Logo und Nachhaltigkeit
Ein zentrales Thema auf der ZDNW-Sitzung am 15. November in Nürnberg war das Natursteinlogo "jedes Stück ein Unikat". Man müsse sich jetzt anstrengen und dafür sorgen, dass das gemeinsame Zeichen bekannter wird, so DNV-Präsident Joachim Grüter, der derzeit den Vorsitz im Dachverband von BIV und DNV innehat. Die Steinmetze haben bereits beschlossen, dass ab 2012 ein Anteil der Mitgliedsbeiträge automatisch als Umlage für Werbemaßnahmen verwendet wird, die insbesondere der Förderung des Logos dienen. Das hat zur Folge, dass in Zukunft jeder im BIV organisierte Betrieb das Logo benutzen darf, ohne dass er dafür separate Lizenzgebühren zahlen muss. Ein Teil der Einnahmen für das Logo werden für einen flankierenden Internetauftritt aufgewendet, der in den nächsten Monaten realisiert werden soll. Auf dem neuen "Logo-Portal" soll u.a. über Lizenznehmer und das Material Naturstein im Allgemeinen informiert werden.
Grüter wies auf der Verbandssitzung daraufhin, dass die örtlichen Arbeitsbedingungen derzeit nicht nur im Zusammenhang mit Grabsteinen aus Indien und anderen asiatischen Ländern ein Thema seien, sondern auch in anderen Natursteinbereichen im Bauwesen. Man stehe bereits im Gespräch mit FairStone und wolle das Thema offensiv angehen, so der Präsident.

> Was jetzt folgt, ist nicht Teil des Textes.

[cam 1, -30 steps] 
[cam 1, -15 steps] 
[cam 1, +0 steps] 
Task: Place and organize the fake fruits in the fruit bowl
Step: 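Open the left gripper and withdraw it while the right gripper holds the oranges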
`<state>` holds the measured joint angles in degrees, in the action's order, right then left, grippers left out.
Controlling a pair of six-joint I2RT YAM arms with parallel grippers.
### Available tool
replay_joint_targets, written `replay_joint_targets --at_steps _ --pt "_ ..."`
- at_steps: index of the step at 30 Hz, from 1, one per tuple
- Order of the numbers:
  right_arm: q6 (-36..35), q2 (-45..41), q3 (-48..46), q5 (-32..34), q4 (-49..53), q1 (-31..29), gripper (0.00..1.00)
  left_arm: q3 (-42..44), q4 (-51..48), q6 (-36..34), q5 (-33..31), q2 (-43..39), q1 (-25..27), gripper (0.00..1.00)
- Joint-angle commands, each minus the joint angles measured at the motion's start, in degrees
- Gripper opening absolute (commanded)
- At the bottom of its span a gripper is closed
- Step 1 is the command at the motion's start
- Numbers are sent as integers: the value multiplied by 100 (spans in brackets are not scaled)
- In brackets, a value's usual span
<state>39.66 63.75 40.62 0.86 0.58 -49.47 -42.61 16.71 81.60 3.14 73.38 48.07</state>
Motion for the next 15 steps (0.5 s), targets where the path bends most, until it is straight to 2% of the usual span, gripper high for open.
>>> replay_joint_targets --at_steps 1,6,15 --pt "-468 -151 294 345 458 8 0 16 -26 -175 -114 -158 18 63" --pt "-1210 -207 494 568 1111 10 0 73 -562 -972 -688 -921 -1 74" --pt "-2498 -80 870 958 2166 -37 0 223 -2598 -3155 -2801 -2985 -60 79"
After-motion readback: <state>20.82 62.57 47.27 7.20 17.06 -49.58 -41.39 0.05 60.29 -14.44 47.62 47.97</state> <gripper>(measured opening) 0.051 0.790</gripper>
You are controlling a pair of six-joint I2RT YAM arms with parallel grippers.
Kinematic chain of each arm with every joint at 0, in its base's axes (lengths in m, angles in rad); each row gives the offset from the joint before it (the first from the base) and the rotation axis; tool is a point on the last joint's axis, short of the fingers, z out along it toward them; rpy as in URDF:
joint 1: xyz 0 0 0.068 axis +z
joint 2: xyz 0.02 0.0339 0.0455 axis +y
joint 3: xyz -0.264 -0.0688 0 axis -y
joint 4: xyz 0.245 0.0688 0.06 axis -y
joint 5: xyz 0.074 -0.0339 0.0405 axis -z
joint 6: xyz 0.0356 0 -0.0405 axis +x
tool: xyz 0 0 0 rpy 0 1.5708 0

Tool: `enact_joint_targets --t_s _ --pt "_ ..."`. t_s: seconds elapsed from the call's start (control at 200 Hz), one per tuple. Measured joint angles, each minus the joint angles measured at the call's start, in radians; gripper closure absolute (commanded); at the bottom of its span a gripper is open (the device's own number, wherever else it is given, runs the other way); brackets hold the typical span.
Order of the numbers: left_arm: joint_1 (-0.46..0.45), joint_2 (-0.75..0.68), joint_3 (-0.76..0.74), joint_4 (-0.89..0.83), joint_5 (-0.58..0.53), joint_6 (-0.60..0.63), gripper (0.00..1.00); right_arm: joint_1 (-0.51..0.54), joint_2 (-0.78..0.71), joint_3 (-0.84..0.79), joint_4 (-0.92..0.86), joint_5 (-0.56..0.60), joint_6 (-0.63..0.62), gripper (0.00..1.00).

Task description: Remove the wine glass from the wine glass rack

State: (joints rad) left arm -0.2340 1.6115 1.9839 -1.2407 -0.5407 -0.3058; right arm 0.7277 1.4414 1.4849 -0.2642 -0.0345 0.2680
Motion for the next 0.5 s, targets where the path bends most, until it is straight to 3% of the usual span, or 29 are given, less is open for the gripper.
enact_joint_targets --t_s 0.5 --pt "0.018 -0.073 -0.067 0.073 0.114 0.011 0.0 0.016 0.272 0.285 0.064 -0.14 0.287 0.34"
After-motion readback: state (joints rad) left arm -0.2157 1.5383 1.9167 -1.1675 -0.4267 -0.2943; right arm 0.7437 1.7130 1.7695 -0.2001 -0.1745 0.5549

Über Aktivitäten in Sachen Friedhofsberatung informierte Prof. Gerd Merke. Seine Stelle behandle pro Jahr zwischen 150 und 180 Fälle. Zum einen sei er oft in die Ausarbeitung und Formulierung von Friedhofssatzungen involviert. In anderen Fällen gehe es u.a. darum, zwischen Friedhofsverwaltungen und –Nutzern zu vermitteln, beispielsweise wenn es Streitigkeiten wegen der Grabgestaltung gebe, so Merke. Bei vielen Urteilen handele es sich um Leitentscheidungen, die wichtige Rahmenbedingungen für die Friedhofsnutzung vorgeben würden.
Merke, der Generalsekretär bei EUROROC ist, berichtete abschließend auch über Entwicklungen auf europäischer Ebene. Ein Thema sei derzeit die einheitliche Deklarierung von Produkten (EPD), die in den nächsten Jahren umgesetzt werden soll und nach der neuen Bauproduktenverordnung ab Juli 2013 verpflichtend ist. Auch über die EU-Abfallbeseitigungsrichtlinie werde derzeit diskutiert. Das Thema sei für die Steinbranche von großer Bedeutung, da bei der Natursteingewinnung oft 60 – 70 % Abraum entstünden.